● **Exercise directions**: Write out the following listing in full, exactly as it reads.

● **Data shown**:
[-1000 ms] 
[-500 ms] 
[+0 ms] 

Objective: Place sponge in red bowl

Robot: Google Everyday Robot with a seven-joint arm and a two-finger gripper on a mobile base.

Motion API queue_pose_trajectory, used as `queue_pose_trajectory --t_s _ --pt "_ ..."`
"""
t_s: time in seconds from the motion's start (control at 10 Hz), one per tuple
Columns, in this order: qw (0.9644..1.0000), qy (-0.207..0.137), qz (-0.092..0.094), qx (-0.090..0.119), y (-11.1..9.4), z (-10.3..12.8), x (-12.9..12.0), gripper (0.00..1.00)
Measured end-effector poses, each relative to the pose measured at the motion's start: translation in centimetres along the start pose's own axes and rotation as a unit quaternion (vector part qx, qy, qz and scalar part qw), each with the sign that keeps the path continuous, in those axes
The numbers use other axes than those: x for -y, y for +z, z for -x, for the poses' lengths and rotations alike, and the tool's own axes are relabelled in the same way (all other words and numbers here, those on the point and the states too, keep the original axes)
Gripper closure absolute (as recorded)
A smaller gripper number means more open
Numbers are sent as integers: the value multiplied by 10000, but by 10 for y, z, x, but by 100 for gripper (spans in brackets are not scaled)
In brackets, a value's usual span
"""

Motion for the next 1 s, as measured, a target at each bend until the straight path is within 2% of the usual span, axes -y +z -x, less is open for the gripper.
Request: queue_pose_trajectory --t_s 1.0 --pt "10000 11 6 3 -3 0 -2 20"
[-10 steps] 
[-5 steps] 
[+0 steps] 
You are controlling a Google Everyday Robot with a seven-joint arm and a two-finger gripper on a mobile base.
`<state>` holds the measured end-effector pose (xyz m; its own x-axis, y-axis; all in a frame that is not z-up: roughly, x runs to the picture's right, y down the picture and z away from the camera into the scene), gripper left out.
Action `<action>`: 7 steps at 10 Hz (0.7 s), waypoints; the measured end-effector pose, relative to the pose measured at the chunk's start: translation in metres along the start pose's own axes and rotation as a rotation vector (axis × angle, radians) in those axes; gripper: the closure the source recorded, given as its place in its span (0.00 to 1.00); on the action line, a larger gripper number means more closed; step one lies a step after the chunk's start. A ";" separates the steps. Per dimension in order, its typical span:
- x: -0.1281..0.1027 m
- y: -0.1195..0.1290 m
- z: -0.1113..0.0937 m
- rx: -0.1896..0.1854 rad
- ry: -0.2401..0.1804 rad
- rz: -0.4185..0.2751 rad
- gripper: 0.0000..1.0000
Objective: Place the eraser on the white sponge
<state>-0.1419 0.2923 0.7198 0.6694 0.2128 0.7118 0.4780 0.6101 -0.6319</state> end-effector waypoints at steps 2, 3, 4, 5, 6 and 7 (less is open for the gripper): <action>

● **Solution to this problem**:
[-1000 ms] 
[-500 ms] 
[+0 ms] 

Objective: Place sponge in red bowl

Robot: Google Everyday Robot with a seven-joint arm and a two-finger gripper on a mobile base.

Motion API queue_pose_trajectory, used as `queue_pose_trajectory --t_s _ --pt "_ ..."`
"""
t_s: time in seconds from the motion's start (control at 10 Hz), one per tuple
Columns, in this order: qw (0.9644..1.0000), qy (-0.207..0.137), qz (-0.092..0.094), qx (-0.090..0.119), y (-11.1..9.4), z (-10.3..12.8), x (-12.9..12.0), gripper (0.00..1.00)
Measured end-effector poses, each relative to the pose measured at the motion's start: translation in centimetres along the start pose's own axes and rotation as a unit quaternion (vector part qx, qy, qz and scalar part qw), each with the sign that keeps the path continuous, in those axes
The numbers use other axes than those: x for -y, y for +z, z for -x, for the poses' lengths and rotations alike, and the tool's own axes are relabelled in the same way (all other words and numbers here, those on the point and the states too, keep the original axes)
Gripper closure absolute (as recorded)
A smaller gripper number means more open
Numbers are sent as integers: the value multiplied by 10000, but by 10 for y, z, x, but by 100 for gripper (spans in brackets are not scaled)
In brackets, a value's usual span
"""

Motion for the next 1 s, as measured, a target at each bend until the straight path is within 2% of the usual span, axes -y +z -x, less is open for the gripper.
Request: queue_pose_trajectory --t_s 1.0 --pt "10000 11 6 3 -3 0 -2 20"
[-10 steps] 
[-5 steps] 
[+0 steps] 
You are controlling a Google Everyday Robot with a seven-joint arm and a two-finger gripper on a mobile base.
`<state>` holds the measured end-effector pose (xyz m; its own x-axis, y-axis; all in a frame that is not z-up: roughly, x runs to the picture's right, y down the picture and z away from the camera into the scene), gripper left out.
Action `<action>`: 7 steps at 10 Hz (0.7 s), waypoints; the measured end-effector pose, relative to the pose measured at the chunk's start: translation in metres along the start pose's own axes and rotation as a rotation vector (axis × angle, radians) in those axes; gripper: the closure the source recorded, given as its place in its span (0.00 to 1.00); on the action line, a larger gripper number means more closed; step one lies a step after the chunk's start. A ";" separates the steps. Per dimension in order, its typical span:
- x: -0.1281..0.1027 m
- y: -0.1195..0.1290 m
- z: -0.1113..0.0937 m
- rx: -0.1896..0.1854 rad
- ry: -0.2401..0.1804 rad
- rz: -0.4185..0.2751 rad
- gripper: 0.0000..1.0000
Objective: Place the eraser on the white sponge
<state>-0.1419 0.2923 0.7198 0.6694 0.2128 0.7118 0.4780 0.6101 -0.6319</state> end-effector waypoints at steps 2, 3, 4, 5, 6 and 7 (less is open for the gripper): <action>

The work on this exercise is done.